La coppia vorrebbe infatti chiamare il proprio figlio Jessico. Comprensibile quindi che l’anagrafe si sia opposta ritenendo il nome troppo femminile e li abbia invitati a motivare per iscritto questa loro singolare scelta. Eppure i genitori, convinti che la desinenza in “o” rendesse il nome sufficientemente maschile, sono letteralmente caduti dalle nuvole di fronte all’opposizione delle autorità.

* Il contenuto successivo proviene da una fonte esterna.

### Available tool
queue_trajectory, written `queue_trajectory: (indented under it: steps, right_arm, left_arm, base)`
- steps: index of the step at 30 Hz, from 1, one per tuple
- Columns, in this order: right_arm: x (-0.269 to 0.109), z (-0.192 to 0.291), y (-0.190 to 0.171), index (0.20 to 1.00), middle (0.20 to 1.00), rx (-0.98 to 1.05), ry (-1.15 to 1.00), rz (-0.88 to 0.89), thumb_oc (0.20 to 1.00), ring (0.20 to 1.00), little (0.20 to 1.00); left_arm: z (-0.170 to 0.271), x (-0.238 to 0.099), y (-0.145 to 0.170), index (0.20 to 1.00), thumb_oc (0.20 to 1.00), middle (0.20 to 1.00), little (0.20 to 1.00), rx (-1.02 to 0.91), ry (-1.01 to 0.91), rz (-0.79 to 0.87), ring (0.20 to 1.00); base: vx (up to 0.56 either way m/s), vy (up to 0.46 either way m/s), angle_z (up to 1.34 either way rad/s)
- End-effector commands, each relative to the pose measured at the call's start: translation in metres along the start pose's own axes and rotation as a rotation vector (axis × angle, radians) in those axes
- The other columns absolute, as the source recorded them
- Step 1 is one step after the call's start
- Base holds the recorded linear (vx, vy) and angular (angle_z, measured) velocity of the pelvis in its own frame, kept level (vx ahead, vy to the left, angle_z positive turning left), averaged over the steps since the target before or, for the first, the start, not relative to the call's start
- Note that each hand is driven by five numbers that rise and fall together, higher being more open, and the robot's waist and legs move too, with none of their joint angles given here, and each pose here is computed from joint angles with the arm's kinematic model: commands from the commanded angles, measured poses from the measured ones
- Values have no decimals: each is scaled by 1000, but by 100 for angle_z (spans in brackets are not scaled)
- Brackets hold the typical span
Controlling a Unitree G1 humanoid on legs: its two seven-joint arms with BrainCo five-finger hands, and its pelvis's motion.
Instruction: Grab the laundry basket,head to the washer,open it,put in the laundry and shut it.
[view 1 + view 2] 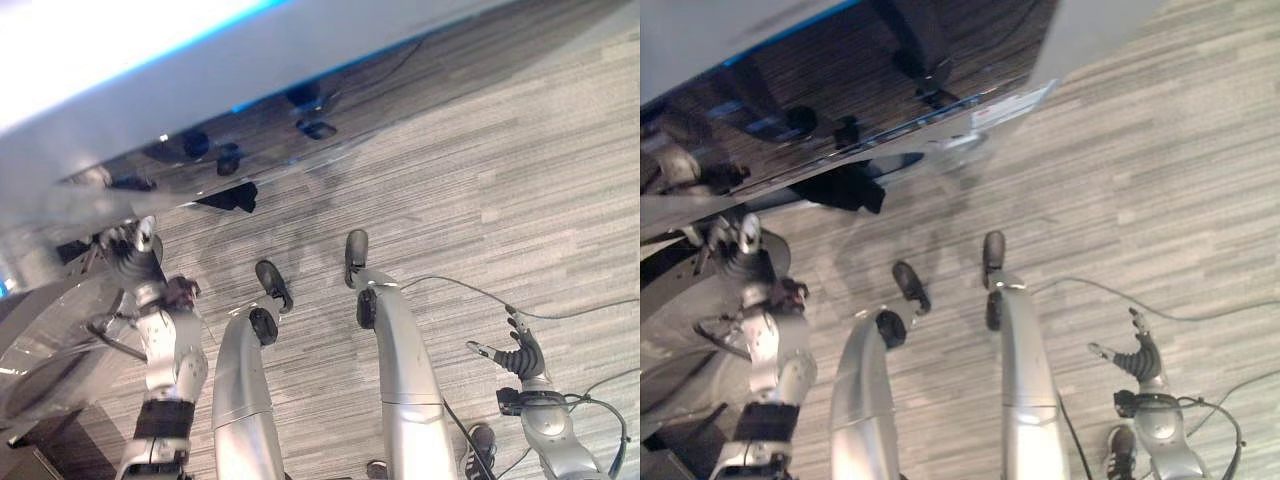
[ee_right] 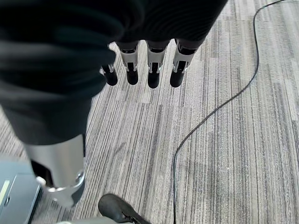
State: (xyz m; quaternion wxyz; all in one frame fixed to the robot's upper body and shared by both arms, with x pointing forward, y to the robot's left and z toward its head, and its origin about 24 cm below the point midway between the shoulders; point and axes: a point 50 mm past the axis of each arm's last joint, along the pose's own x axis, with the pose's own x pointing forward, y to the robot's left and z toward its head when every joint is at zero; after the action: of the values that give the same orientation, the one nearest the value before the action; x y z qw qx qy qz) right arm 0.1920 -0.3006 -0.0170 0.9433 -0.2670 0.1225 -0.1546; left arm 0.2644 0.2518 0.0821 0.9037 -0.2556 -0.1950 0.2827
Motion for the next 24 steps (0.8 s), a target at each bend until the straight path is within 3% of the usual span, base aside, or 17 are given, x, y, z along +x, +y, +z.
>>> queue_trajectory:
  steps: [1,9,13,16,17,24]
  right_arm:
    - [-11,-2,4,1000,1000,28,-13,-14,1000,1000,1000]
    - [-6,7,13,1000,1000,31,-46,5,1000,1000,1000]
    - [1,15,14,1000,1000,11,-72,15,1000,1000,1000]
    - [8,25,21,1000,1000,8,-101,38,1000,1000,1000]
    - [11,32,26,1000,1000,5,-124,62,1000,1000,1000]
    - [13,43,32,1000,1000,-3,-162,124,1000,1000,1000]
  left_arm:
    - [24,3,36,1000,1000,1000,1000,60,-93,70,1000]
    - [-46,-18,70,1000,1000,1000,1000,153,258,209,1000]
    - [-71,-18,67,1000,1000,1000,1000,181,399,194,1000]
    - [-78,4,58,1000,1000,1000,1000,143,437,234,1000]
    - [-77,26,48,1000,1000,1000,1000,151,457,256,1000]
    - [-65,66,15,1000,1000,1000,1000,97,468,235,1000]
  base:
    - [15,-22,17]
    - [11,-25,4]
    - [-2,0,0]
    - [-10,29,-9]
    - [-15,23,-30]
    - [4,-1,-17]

Afferma infatti il padre di Jessico in alcune dichiarazioni riportate dal Blick: “Non vogliamo che nostro figlio sia umiliato: per questo abbiamo in precedenza chiesto un parere ai nostri conoscenti, e tutti hanno risposto che il nome è chiaramente maschile”.
La famiglia, che non è nuova alla ricerca di nomi inusuali, ma che per il fratello maggiore di Jessico, nato 16 mesi fa, si era limitata a un semplicemente ‘esotico’ Fynn non incontrando nessun problema, si dice quindi pronta a lottare per la sua scelta, anche se non fino a un tribunale.